There is a profession, largely unpracticed in America. It’s called Forest Management. Trees are living things. Like all life on Earth they shed their dead bits on a regular basis. Over time, those dead bits build up, stifling the new growth underneath. When this dry brush becomes too much, Mother Nature sets fire to it, burning it away and allowing the forests to rejuvenate.

Of course, if a tribe of Homo sapiens comes along and insists on building dwellings in the forest, they must take action to ensure they don’t get burnt along with the undergrowth.

Unfortunately, they do nothing. Instead, they hope for the best, trust in God, and get burned.

Other nations practice successful forest management. Trees are thinned, dead brush is removed on a regular basis and taken to a convenient, safe, site and burned. Wide fire breaks are constructed and kept in good condition by forestry workers. The UK, for example, rarely has a wildfire. The Forestry Commission (a government agency) is responsible for fire prevention in its one million hectares of forest throughout England, Wales, and Scotland. When a fire does occur, it’s easy to control because of the preventative measures in place. Private logging companies, common in America, are only concerned with profit and will usually leave a fire-hazard mess behind. UK logging is controlled by the Forestry Commission, and any private loggers have to clean up the site before they leave.[1]

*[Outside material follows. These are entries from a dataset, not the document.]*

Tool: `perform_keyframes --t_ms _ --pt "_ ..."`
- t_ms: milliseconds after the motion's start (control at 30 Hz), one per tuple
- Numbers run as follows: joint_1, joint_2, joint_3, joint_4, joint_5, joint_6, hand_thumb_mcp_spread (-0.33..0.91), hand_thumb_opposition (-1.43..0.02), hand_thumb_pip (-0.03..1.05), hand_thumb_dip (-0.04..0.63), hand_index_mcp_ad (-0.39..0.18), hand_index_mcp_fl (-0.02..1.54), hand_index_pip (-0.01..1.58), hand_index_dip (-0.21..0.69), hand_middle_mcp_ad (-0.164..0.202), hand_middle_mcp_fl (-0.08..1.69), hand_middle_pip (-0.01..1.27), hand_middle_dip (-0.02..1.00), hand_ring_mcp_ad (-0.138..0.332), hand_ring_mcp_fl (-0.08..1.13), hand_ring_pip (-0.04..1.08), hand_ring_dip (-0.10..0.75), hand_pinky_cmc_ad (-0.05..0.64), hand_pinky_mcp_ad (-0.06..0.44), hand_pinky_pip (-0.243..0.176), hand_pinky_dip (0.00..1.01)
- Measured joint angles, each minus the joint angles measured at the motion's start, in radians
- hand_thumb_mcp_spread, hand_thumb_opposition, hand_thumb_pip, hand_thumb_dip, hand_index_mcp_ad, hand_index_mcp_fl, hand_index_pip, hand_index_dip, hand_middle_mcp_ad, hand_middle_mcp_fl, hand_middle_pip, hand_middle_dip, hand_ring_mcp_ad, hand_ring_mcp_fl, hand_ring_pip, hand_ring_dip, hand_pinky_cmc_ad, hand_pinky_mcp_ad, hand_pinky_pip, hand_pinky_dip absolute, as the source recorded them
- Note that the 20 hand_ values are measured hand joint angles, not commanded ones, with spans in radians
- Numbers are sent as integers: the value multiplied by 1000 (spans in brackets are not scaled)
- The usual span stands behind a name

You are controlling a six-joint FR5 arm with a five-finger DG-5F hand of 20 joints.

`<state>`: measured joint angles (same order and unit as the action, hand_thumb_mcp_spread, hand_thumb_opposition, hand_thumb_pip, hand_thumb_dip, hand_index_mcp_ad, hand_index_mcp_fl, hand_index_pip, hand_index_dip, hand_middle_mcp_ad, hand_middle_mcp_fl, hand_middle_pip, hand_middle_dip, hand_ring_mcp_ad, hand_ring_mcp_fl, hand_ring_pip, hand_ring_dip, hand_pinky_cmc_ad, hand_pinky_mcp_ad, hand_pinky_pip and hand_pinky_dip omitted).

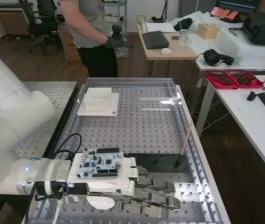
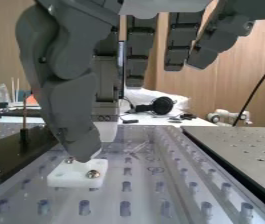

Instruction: Grab the paper clip and place it in the clear container

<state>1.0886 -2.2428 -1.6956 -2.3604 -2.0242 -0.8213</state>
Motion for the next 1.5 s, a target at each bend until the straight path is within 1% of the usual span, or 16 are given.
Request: perform_keyframes --t_ms 200,267,300,433,567,633,700,767,833,967,1033,1167,1367,1433,1500 --pt "-1 -5 5 -1 -4 3 565 -911 480 253 -143 572 1316 63 -31 309 119 154 105 129 96 3 347 117 -10 152" --pt "-1 -6 7 -1 -6 4 569 -911 480 253 -143 597 1316 63 -31 319 119 154 105 131 99 9 347 120 3 152" --pt "-1 -7 9 0 -7 6 588 -922 480 253 -143 606 1316 63 -30 319 119 154 108 127 101 12 347 117 3 154" --pt "-2 -9 14 -2 -9 11 583 -923 480 253 -143 627 1335 65 -31 316 119 154 106 145 101 10 347 120 3 154" --pt "-2 -10 15 0 -11 18 604 -923 480 251 -143 642 1333 68 -31 333 119 154 106 147 101 10 347 117 3 154" --pt "-3 -9 13 9 -12 29 604 -927 476 251 -140 658 1330 68 -28 347 119 157 106 147 101 10 347 120 3 154" --pt "-2 -7 10 17 -14 36 600 -932 476 251 -140 710 1297 68 -28 365 119 154 105 162 101 10 344 120 3 154" --pt "-2 -5 8 22 -14 41 602 -937 475 251 -140 738 1264 68 -31 363 119 154 103 176 101 10 363 120 3 154" --pt "-1 0 4 27 -12 50 602 -944 473 250 -140 759 1229 70 -31 380 119 157 106 180 101 10 367 119 3 154" --pt "4 28 -9 44 -4 65 602 -953 471 250 -138 803 1182 73 -31 386 119 157 105 176 101 10 365 119 3 154" --pt "8 46 -18 50 -1 71 600 -953 436 253 -138 833 1152 73 -28 382 119 157 103 194 101 10 365 119 3 154" --pt "15 82 -38 61 7 83 613 -953 435 253 -138 845 1152 73 -31 394 119 157 103 194 101 10 377 120 0 154" --pt "46 172 -105 98 39 116 609 -960 435 250 -138 853 1119 77 -28 394 119 157 103 194 101 10 377 119 0 154" --pt "75 221 -145 114 65 132 609 -960 435 253 -138 853 1121 82 -31 396 119 157 101 194 101 12 377 119 0 152" --pt "103 253 -173 123 90 144 609 -960 435 253 -138 853 1121 82 -31 396 119 157 101 194 99 12 377 120 0 150"
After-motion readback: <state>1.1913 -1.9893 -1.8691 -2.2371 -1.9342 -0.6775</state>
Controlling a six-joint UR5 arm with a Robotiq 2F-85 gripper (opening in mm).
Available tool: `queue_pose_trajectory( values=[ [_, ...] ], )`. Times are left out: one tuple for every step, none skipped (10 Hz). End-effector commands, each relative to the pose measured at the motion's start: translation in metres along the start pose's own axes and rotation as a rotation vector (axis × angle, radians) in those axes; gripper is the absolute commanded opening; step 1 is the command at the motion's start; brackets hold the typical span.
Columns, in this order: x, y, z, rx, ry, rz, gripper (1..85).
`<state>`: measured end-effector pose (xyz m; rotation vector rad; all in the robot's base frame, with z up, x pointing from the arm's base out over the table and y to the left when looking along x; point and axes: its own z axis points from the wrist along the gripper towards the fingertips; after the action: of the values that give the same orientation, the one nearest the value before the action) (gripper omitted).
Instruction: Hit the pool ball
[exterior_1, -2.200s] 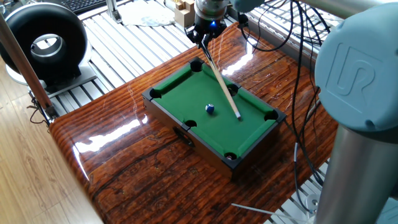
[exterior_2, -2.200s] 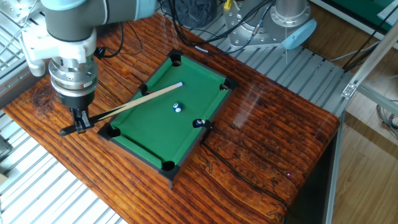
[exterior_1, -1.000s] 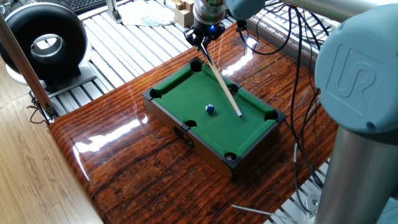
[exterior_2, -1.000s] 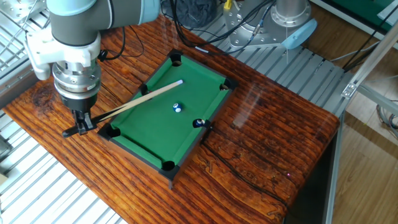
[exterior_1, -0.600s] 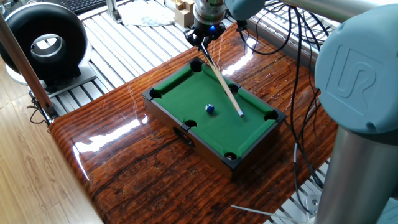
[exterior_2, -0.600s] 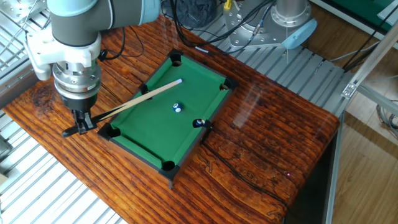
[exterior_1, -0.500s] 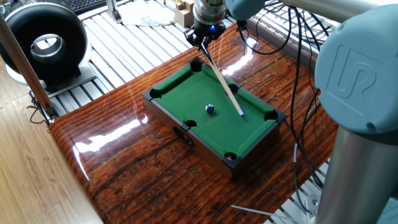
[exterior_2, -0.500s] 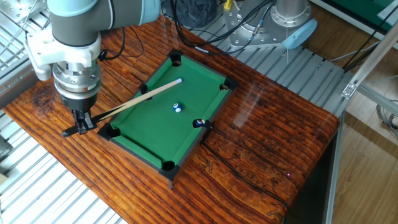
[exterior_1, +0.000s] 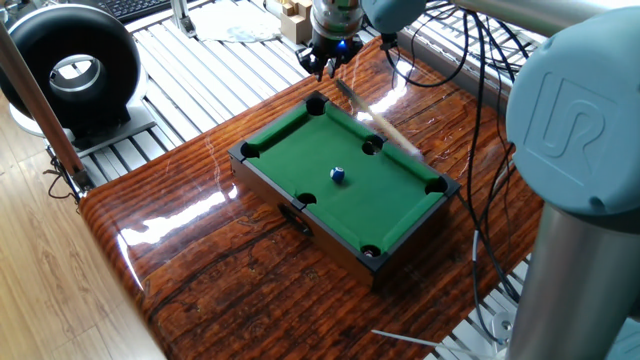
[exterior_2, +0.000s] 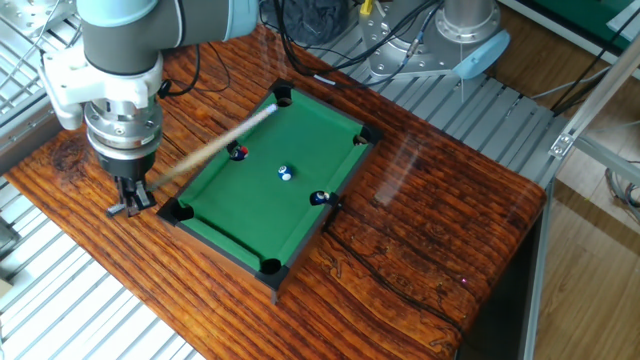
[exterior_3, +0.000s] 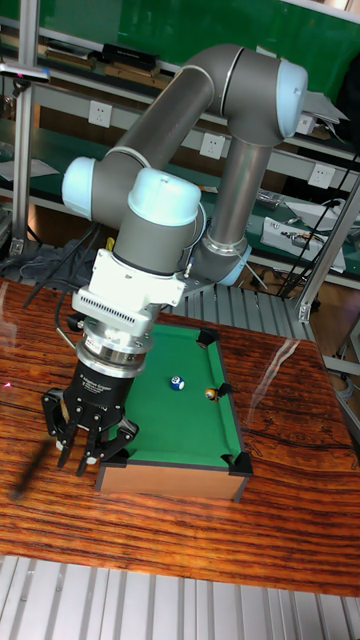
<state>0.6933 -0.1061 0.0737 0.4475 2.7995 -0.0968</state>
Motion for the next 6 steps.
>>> queue_pose_trajectory(
  values=[
    [-0.001, 0.001, -0.001, -0.010, 0.001, 0.006, 29.3],
    [0.002, 0.000, -0.001, -0.007, 0.011, -0.005, 29.3],
    [0.015, -0.005, -0.001, 0.007, 0.061, -0.061, 26.7],
    [0.035, -0.022, -0.004, 0.065, 0.144, -0.168, 26.0],
    [0.053, -0.033, -0.009, 0.101, 0.222, -0.215, 26.0],
    [0.060, -0.044, -0.011, 0.129, 0.253, -0.247, 25.7]
  ],
)
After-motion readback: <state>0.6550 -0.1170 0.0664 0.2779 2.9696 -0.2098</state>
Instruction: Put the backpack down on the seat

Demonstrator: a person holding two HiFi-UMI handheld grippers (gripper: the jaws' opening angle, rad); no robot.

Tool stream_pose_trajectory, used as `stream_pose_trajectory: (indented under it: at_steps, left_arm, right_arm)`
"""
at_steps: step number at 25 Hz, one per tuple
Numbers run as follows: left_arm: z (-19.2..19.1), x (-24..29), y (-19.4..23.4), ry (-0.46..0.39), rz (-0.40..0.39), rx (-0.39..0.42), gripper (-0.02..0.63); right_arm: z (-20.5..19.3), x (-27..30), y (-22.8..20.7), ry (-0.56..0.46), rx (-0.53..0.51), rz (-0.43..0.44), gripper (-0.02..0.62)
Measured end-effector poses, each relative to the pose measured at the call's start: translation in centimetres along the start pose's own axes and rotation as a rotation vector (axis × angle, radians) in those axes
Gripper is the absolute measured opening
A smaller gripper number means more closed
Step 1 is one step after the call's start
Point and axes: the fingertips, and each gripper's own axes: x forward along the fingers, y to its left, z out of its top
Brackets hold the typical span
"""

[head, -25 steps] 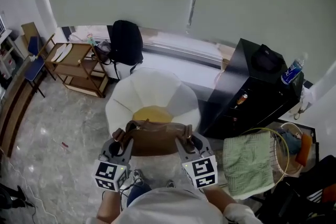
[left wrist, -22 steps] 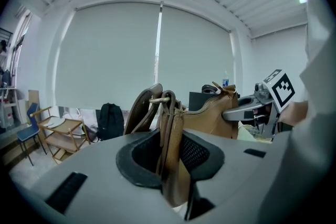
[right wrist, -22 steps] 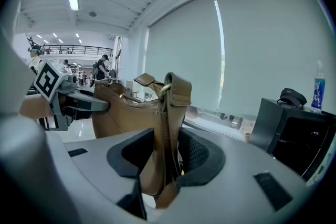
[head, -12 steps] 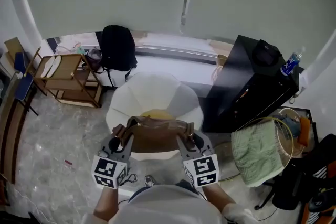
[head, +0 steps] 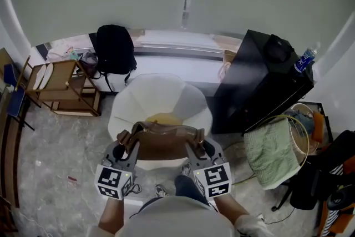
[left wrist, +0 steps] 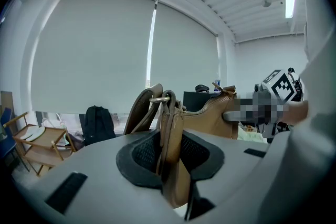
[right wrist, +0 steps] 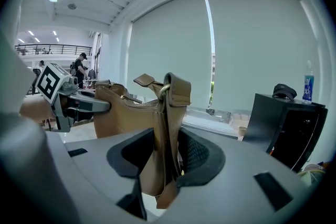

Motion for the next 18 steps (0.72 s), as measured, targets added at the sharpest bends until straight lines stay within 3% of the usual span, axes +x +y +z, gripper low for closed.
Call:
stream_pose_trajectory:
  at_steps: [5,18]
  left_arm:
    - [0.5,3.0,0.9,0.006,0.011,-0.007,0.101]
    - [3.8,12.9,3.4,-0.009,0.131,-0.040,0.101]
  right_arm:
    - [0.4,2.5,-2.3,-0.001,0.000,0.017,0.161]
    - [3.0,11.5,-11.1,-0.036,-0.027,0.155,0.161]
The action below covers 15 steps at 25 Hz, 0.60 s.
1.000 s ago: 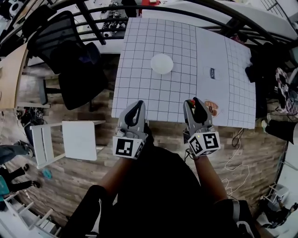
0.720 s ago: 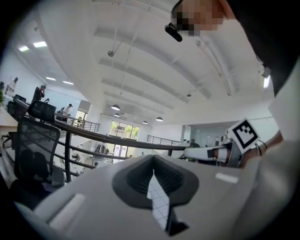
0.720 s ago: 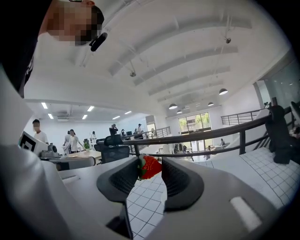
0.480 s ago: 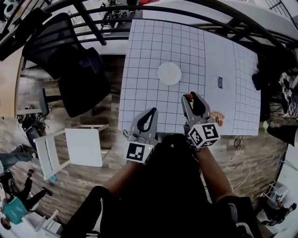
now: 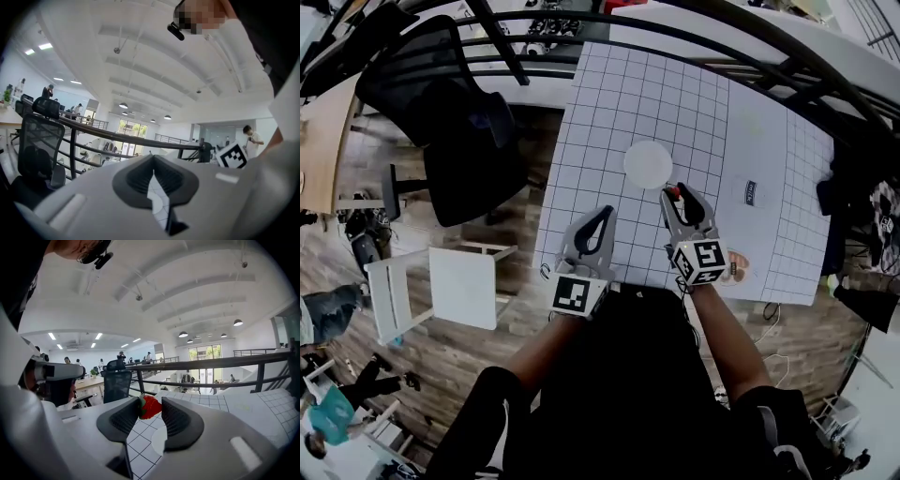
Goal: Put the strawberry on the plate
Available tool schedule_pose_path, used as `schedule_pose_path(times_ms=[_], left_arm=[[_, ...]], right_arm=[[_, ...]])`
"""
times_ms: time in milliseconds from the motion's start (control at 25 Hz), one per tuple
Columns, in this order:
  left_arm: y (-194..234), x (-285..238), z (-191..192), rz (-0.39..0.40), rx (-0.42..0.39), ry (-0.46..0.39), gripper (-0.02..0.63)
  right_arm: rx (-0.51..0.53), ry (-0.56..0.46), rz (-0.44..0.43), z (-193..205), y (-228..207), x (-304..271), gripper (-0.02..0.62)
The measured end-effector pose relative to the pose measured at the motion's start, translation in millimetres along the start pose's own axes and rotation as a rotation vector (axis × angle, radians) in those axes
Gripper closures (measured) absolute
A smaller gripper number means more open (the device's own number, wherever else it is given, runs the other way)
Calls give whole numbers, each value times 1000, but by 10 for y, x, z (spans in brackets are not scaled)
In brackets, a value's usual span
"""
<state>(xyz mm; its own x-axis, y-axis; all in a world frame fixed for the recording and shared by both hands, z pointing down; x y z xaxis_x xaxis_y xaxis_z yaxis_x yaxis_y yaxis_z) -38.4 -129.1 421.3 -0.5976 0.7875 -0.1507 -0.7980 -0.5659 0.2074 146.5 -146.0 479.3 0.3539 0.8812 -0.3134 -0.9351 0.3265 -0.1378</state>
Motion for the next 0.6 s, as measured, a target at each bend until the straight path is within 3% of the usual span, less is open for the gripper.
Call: schedule_pose_path(times_ms=[240, 400, 600], left_arm=[[65, -437, 57, -66, 10, 13, 598], [72, -641, 133, -72, 18, 13, 598], [21, -784, 259, -84, 30, 46, 598]], right_arm=[[18, 80, -45, 246, -300, -339, 443], [-47, 171, -61, 478, -458, -573, 443], [-26, 248, -88, 731, -593, -820, 443]])
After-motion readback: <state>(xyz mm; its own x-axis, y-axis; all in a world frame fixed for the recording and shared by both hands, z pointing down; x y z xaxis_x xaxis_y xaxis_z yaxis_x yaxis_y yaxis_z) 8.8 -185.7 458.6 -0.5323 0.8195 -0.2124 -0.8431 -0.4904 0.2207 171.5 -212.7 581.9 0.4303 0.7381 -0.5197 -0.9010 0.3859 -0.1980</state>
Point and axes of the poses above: the fingertips, and each gripper's own axes: x backward along the fingers, y to its left, z out of its underside, the point moved 5 cm from there along x, backward along the fingers, and after that the axes turned 3 degrees about -z, right-handed, at the moved point
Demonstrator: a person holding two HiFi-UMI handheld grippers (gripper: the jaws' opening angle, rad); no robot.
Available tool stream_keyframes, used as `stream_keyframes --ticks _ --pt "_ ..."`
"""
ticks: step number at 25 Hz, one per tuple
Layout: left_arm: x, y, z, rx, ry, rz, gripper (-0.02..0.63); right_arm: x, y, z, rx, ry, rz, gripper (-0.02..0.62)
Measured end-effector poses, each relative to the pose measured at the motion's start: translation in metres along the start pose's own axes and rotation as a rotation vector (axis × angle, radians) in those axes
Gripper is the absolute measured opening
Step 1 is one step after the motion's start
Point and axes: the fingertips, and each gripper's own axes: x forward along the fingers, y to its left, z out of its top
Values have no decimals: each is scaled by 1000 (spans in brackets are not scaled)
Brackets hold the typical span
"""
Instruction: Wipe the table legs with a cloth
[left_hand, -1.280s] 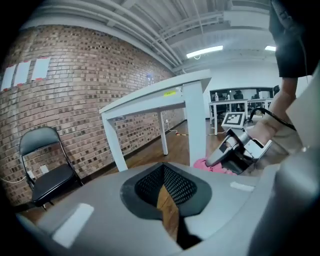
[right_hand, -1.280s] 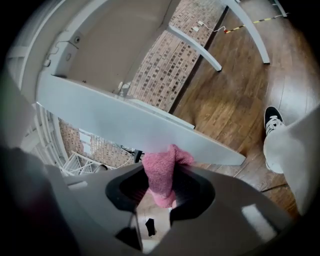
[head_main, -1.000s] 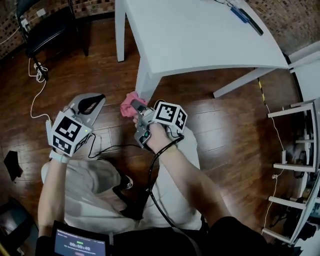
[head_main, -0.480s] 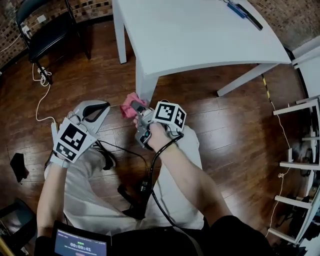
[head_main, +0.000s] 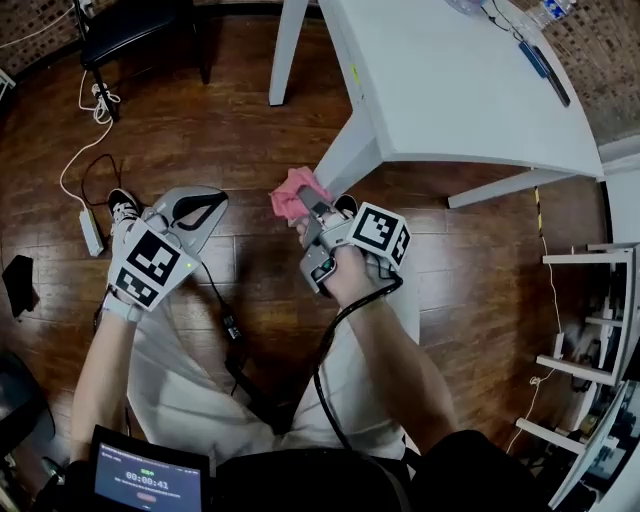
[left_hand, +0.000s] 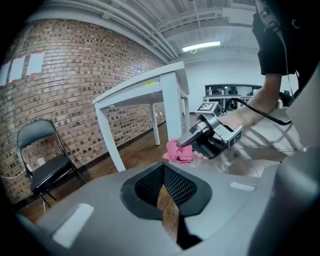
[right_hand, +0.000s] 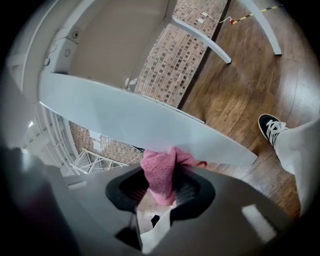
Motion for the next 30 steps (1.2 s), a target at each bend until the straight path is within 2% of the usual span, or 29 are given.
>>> stream_keyframes --ticks 3,9,12,17,24,30 --pt "-2 18 -27 -45 -2 16 2 6 6 -1 -12 -25 -30 114" --pt "13 44 -47 -38 -36 26 2 5 25 3 -46 -104 -40 114" --pt "22 48 -45 -23 -63 11 2 4 38 4 -48 -149 -33 114" --pt "35 57 -33 30 -87 -43 2 -11 72 13 -92 -289 -30 114" --pt "41 108 -16 57 -123 -63 2 -35 125 31 -110 -430 -5 114" --pt "45 138 -17 103 -129 -134 2 -38 142 42 -106 -534 -48 114"
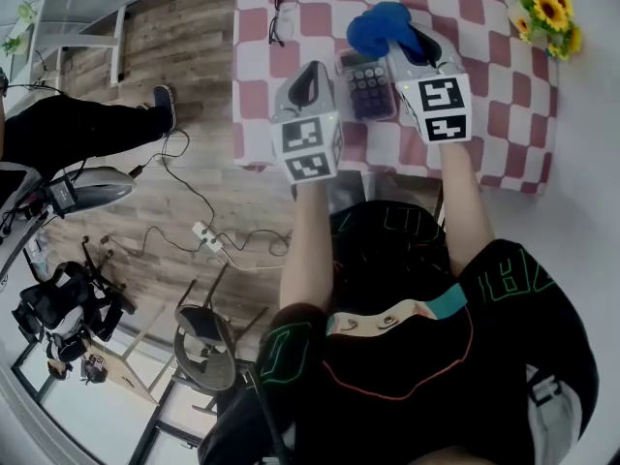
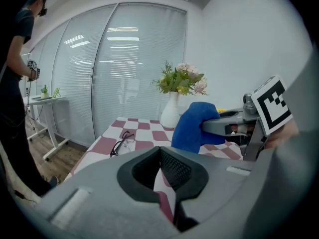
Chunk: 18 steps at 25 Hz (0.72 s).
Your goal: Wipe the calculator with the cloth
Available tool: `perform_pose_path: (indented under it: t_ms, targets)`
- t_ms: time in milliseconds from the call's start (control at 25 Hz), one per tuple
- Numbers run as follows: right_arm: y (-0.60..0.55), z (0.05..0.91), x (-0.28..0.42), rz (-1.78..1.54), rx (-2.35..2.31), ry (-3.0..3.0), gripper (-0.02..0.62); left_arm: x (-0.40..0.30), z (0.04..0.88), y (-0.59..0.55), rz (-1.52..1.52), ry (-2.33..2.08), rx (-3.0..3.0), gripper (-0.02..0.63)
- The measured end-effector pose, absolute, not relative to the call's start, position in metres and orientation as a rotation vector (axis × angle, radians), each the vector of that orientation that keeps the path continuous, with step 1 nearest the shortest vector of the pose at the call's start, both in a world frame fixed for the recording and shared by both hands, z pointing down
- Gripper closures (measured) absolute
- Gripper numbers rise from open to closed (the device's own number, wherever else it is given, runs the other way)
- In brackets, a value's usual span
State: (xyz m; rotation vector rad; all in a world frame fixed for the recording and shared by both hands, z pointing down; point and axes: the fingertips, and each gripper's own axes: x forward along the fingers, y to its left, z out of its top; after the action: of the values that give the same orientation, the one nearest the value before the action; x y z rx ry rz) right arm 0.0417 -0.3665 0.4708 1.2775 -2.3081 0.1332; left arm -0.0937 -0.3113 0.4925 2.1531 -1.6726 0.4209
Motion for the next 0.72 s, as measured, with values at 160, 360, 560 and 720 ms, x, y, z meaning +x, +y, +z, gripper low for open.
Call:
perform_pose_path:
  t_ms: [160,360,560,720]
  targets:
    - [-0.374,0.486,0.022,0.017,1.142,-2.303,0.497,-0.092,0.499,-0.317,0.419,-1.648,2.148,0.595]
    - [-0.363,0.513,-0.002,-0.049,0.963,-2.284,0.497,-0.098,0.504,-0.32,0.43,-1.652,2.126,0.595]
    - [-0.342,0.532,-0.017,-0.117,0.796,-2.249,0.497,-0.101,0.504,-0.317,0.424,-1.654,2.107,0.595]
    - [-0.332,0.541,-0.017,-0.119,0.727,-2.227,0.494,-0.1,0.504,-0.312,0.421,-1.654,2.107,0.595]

No doubt, the cynics would argue that American forests are much too vast for such treatment to be viable. It’s true, but dwellings would be protected if forested areas within, say, forty or fifty miles, were properly managed.

Of course, that might mean raising state taxes to pay for it, and most Americans would rather ‘hope for the best and trust in God’ than pay higher taxes. God forbid!

Remember Hurricane Katrina? Who could forget it? Instead of taking preventative action and improving the levees pre-Katrina, they hoped for the best, trusted in God, and got wet.

Nobody listens to Benjamin Franklin anymore. He coined the adage, “An ounce of prevention is worth a pound of cure.” At the time, 1736, he was organizing the prevention of fires in Philadelphia, so the quote is highly relevant. He was right, of course, but these days no-one wants to spend money preventing something that might happen. After all, isn’t that why sensible people have insurance?

The folks of Colorado, those who’ve lost loved ones, beloved pets, irreplaceable family heirlooms and treasures, childhood photographs, mementos, will now realize that even the best insurance doesn’t cover everything. In fact, it really doesn’t cover much at all.

Maybe a few more dollars in state tax, to pay for proper forestry management and fire prevention, would have proved the best insurance of all.

[1] “Forestry Commission” Wikipedia.